> [What is expected]:
Would you pull out every line of the material that contains the string "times"?

-=-=-=-=-

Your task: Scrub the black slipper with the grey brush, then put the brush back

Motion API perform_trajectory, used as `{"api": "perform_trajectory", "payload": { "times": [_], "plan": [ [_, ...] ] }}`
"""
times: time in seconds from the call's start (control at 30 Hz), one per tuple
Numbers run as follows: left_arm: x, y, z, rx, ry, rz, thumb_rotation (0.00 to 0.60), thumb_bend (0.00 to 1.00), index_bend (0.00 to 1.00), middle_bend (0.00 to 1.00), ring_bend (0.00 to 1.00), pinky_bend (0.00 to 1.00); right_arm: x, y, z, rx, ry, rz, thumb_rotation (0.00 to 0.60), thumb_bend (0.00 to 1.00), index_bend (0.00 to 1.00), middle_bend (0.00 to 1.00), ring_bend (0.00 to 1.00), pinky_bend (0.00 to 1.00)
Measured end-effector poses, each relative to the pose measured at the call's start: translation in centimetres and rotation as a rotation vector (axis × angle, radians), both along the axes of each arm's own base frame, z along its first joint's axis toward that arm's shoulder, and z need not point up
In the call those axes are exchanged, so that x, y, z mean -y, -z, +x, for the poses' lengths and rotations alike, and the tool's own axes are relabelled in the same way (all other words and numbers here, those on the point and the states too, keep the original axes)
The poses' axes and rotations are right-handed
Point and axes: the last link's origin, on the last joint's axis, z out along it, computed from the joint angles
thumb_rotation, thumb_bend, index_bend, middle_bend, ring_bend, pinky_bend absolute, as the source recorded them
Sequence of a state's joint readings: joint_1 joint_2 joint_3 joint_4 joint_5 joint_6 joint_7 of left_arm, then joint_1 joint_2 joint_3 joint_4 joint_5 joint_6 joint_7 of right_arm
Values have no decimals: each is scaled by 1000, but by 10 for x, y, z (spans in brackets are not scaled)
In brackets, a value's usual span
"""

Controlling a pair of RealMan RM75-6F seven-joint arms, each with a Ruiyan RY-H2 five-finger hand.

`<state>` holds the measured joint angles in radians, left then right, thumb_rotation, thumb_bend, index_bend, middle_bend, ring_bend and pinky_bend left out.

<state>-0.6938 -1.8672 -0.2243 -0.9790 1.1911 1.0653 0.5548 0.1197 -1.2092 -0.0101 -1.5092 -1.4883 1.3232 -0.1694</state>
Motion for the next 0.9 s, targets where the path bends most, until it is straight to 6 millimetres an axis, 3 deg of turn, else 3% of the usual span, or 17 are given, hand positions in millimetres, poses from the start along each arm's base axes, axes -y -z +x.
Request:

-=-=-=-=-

> [Answer to this problem]:
Motion API perform_trajectory, used as `{"api": "perform_trajectory", "payload": { "times": [_], "plan": [ [_, ...] ] }}`
times: time in seconds from the call's start (control at 30 Hz), one per tuple

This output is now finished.